■ What is expected:
All of the entries below are to be retyped exactly.

*** Opening of Information supplied ***

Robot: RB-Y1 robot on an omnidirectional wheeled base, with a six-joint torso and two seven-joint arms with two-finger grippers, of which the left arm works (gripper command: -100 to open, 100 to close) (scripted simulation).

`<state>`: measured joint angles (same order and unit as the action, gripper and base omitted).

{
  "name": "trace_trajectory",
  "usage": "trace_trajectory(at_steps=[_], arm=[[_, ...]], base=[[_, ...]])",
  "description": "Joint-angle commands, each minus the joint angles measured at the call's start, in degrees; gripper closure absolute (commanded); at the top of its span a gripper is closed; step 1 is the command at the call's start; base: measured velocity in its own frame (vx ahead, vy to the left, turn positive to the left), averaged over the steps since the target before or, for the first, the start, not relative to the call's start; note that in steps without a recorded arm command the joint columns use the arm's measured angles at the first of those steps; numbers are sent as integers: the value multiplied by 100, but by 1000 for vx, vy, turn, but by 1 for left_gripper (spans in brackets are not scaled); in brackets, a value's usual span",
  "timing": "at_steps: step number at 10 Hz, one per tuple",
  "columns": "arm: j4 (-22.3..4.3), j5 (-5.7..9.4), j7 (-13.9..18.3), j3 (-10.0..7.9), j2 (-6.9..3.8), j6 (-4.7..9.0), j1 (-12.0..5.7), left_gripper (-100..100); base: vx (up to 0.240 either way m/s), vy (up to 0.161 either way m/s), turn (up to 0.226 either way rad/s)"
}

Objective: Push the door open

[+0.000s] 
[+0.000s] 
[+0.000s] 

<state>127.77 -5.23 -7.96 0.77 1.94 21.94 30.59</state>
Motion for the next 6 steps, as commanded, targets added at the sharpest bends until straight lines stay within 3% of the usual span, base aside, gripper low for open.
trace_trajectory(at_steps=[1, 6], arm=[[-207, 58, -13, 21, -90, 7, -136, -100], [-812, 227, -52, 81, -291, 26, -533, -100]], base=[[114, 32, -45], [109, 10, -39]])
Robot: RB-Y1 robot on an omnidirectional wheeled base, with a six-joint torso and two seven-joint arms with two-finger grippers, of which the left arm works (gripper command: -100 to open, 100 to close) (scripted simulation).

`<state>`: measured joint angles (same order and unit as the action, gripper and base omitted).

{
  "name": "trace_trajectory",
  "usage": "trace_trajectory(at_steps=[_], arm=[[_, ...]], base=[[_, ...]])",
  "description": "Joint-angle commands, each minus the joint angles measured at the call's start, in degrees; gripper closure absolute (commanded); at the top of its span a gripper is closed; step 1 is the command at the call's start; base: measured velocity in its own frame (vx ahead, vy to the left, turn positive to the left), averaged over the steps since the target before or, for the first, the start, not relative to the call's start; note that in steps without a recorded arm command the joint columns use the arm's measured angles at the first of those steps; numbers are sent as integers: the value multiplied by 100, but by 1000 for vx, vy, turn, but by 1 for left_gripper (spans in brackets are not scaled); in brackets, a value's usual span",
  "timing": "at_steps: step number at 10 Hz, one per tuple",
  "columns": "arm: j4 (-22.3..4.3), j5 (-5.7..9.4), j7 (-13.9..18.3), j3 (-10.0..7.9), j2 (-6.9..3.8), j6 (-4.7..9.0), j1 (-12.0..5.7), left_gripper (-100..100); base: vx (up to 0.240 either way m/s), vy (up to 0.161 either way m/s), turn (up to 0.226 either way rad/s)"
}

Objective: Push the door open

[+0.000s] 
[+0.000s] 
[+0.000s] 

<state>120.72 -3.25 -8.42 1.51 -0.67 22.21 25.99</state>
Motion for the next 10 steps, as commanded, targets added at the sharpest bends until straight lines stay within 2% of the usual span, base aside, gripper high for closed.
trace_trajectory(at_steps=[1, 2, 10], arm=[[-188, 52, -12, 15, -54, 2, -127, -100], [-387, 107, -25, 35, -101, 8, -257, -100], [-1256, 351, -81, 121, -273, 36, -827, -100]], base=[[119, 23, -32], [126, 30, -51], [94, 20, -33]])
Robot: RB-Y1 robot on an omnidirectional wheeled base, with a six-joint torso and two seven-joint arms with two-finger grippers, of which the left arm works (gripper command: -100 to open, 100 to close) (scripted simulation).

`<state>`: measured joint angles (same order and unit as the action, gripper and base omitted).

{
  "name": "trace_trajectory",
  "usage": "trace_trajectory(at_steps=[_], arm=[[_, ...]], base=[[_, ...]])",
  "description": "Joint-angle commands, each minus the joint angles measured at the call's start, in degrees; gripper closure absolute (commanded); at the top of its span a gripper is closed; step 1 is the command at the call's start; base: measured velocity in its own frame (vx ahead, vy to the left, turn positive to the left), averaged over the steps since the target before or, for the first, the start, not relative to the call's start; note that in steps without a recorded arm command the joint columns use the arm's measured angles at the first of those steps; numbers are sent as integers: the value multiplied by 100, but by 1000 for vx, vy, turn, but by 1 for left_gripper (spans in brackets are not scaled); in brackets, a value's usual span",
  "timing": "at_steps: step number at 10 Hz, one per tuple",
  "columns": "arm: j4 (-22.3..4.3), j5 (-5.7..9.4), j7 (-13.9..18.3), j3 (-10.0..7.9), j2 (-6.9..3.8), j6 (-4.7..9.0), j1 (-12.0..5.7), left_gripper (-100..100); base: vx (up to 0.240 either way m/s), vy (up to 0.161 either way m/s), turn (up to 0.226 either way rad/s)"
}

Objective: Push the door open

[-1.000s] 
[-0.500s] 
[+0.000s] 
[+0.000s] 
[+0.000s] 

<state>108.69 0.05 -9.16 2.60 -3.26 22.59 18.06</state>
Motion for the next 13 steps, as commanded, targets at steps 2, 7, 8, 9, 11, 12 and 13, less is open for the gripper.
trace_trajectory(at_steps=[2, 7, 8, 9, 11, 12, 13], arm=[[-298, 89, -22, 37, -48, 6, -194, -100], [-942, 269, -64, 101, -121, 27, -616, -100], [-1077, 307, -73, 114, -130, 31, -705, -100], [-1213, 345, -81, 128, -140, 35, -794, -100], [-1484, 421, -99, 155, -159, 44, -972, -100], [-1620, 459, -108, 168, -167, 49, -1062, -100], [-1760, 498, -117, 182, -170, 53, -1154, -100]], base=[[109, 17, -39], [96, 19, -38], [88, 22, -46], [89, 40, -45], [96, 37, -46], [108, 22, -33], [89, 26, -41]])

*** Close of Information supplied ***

■ Answer box:
Robot: RB-Y1 robot on an omnidirectional wheeled base, with a six-joint torso and two seven-joint arms with two-finger grippers, of which the left arm works (gripper command: -100 to open, 100 to close) (scripted simulation).

`<state>`: measured joint angles (same order and unit as the action, gripper and base omitted).

{
  "name": "trace_trajectory",
  "usage": "trace_trajectory(at_steps=[_], arm=[[_, ...]], base=[[_, ...]])",
  "description": "Joint-angle commands, each minus the joint angles measured at the call's start, in degrees; gripper closure absolute (commanded); at the top of its span a gripper is closed; step 1 is the command at the call's start; base: measured velocity in its own frame (vx ahead, vy to the left, turn positive to the left), averaged over the steps since the target before or, for the first, the start, not relative to the call's start; note that in steps without a recorded arm command the joint columns use the arm's measured angles at the first of those steps; numbers are sent as integers: the value multiplied by 100, but by 1000 for vx, vy, turn, but by 1 for left_gripper (spans in brackets are not scaled); in brackets, a value's usual span",
  "timing": "at_steps: step number at 10 Hz, one per tuple",
  "columns": "arm: j4 (-22.3..4.3), j5 (-5.7..9.4), j7 (-13.9..18.3), j3 (-10.0..7.9), j2 (-6.9..3.8), j6 (-4.7..9.0), j1 (-12.0..5.7), left_gripper (-100..100); base: vx (up to 0.240 either way m/s), vy (up to 0.161 either way m/s), turn (up to 0.226 either way rad/s)"
}

Objective: Push the door open

[+0.000s] 
[+0.000s] 
[+0.000s] 

<state>127.77 -5.23 -7.96 0.77 1.94 21.94 30.59</state>
Motion for the next 6 steps, as commanded, targets added at the sharpest bends until straight lines stay within 3% of the usual span, base aside, gripper low for open.
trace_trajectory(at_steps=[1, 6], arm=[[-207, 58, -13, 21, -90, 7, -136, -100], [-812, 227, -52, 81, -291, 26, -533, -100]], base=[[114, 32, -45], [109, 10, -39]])
Robot: RB-Y1 robot on an omnidirectional wheeled base, with a six-joint torso and two seven-joint arms with two-finger grippers, of which the left arm works (gripper command: -100 to open, 100 to close) (scripted simulation).

`<state>`: measured joint angles (same order and unit as the action, gripper and base omitted).

{
  "name": "trace_trajectory",
  "usage": "trace_trajectory(at_steps=[_], arm=[[_, ...]], base=[[_, ...]])",
  "description": "Joint-angle commands, each minus the joint angles measured at the call's start, in degrees; gripper closure absolute (commanded); at the top of its span a gripper is closed; step 1 is the command at the call's start; base: measured velocity in its own frame (vx ahead, vy to the left, turn positive to the left), averaged over the steps since the target before or, for the first, the start, not relative to the call's start; note that in steps without a recorded arm command the joint columns use the arm's measured angles at the first of those steps; numbers are sent as integers: the value multiplied by 100, but by 1000 for vx, vy, turn, but by 1 for left_gripper (spans in brackets are not scaled); in brackets, a value's usual span",
  "timing": "at_steps: step number at 10 Hz, one per tuple",
  "columns": "arm: j4 (-22.3..4.3), j5 (-5.7..9.4), j7 (-13.9..18.3), j3 (-10.0..7.9), j2 (-6.9..3.8), j6 (-4.7..9.0), j1 (-12.0..5.7), left_gripper (-100..100); base: vx (up to 0.240 either way m/s), vy (up to 0.161 either way m/s), turn (up to 0.226 either way rad/s)"
}

Objective: Push the door open

[+0.000s] 
[+0.000s] 
[+0.000s] 

<state>120.72 -3.25 -8.42 1.51 -0.67 22.21 25.99</state>
Motion for the next 10 steps, as commanded, targets added at the sharpest bends until straight lines stay within 2% of the usual span, base aside, gripper high for closed.
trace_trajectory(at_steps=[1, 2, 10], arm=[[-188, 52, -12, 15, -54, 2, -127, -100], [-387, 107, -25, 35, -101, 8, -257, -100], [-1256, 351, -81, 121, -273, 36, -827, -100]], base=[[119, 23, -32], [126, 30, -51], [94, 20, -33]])
Robot: RB-Y1 robot on an omnidirectional wheeled base, with a six-joint torso and two seven-joint arms with two-finger grippers, of which the left arm works (gripper command: -100 to open, 100 to close) (scripted simulation).

`<state>`: measured joint angles (same order and unit as the action, gripper and base omitted).

{
  "name": "trace_trajectory",
  "usage": "trace_trajectory(at_steps=[_], arm=[[_, ...]], base=[[_, ...]])",
  "description": "Joint-angle commands, each minus the joint angles measured at the call's start, in degrees; gripper closure absolute (commanded); at the top of its span a gripper is closed; step 1 is the command at the call's start; base: measured velocity in its own frame (vx ahead, vy to the left, turn positive to the left), averaged over the steps since the target before or, for the first, the start, not relative to the call's start; note that in steps without a recorded arm command the joint columns use the arm's measured angles at the first of those steps; numbers are sent as integers: the value multiplied by 100, but by 1000 for vx, vy, turn, but by 1 for left_gripper (spans in brackets are not scaled); in brackets, a value's usual span",
  "timing": "at_steps: step number at 10 Hz, one per tuple",
  "columns": "arm: j4 (-22.3..4.3), j5 (-5.7..9.4), j7 (-13.9..18.3), j3 (-10.0..7.9), j2 (-6.9..3.8), j6 (-4.7..9.0), j1 (-12.0..5.7), left_gripper (-100..100); base: vx (up to 0.240 either way m/s), vy (up to 0.161 either way m/s), turn (up to 0.226 either way rad/s)"
}

Objective: Push the door open

[-1.000s] 
[-0.500s] 
[+0.000s] 
[+0.000s] 
[+0.000s] 

<state>108.69 0.05 -9.16 2.60 -3.26 22.59 18.06</state>
Motion for the next 13 steps, as commanded, targets at steps 2, 7, 8, 9, 11, 12 and 13, less is open for the gripper.
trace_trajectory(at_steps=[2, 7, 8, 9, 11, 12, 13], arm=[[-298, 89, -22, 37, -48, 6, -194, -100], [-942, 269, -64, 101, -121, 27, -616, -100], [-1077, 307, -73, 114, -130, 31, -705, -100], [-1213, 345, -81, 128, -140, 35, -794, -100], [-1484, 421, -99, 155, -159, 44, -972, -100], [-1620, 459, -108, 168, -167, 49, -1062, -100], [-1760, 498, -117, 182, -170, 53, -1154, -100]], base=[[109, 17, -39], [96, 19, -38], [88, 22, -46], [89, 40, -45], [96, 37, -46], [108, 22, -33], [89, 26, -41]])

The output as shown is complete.